# Task details
Beginning with the first line of the data below, set down each line exactly through the line that contains "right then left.".

# Supplied information
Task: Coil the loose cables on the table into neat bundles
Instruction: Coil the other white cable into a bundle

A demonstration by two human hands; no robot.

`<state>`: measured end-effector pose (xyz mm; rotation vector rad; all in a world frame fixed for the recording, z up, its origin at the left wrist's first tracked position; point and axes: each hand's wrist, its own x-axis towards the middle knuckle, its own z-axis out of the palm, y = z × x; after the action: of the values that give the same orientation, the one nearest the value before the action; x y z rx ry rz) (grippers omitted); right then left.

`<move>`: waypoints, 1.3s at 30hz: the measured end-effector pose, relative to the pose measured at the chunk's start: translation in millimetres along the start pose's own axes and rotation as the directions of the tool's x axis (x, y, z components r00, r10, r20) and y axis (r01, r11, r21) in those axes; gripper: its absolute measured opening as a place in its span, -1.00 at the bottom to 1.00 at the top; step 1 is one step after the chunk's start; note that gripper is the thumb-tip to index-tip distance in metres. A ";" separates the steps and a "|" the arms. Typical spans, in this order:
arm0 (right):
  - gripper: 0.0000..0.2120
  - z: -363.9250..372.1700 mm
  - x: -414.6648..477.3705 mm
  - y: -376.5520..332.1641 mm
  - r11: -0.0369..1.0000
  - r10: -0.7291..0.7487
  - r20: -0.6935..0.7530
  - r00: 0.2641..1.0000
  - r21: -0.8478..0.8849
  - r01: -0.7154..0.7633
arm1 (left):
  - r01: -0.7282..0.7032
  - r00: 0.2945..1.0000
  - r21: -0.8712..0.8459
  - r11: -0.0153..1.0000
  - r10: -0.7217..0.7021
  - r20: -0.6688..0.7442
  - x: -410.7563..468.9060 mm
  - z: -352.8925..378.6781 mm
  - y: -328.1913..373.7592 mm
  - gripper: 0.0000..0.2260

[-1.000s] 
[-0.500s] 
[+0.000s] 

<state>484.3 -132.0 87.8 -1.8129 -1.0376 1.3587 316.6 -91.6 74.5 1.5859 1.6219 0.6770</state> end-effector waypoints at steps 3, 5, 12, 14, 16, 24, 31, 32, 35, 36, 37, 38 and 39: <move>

# Reply to the exercise
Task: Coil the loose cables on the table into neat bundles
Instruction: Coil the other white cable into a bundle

A demonstration by two human hands; no robot.

`<state>`: measured end-effector pose (xyz mm; rotation vector rad; all in a world frame fixed for the recording, z up, its origin at the left wrist's first tracked position; point and axes: each hand's wrist, its own x-axis towards the middle knuckle, its own z-axis out of the palm, y = z × x; after the action: of the values that give the same orientation, the one nearest the value before the action; x y z rx ry rz) (grippers omitted); right then left.

This output is complete as it stands.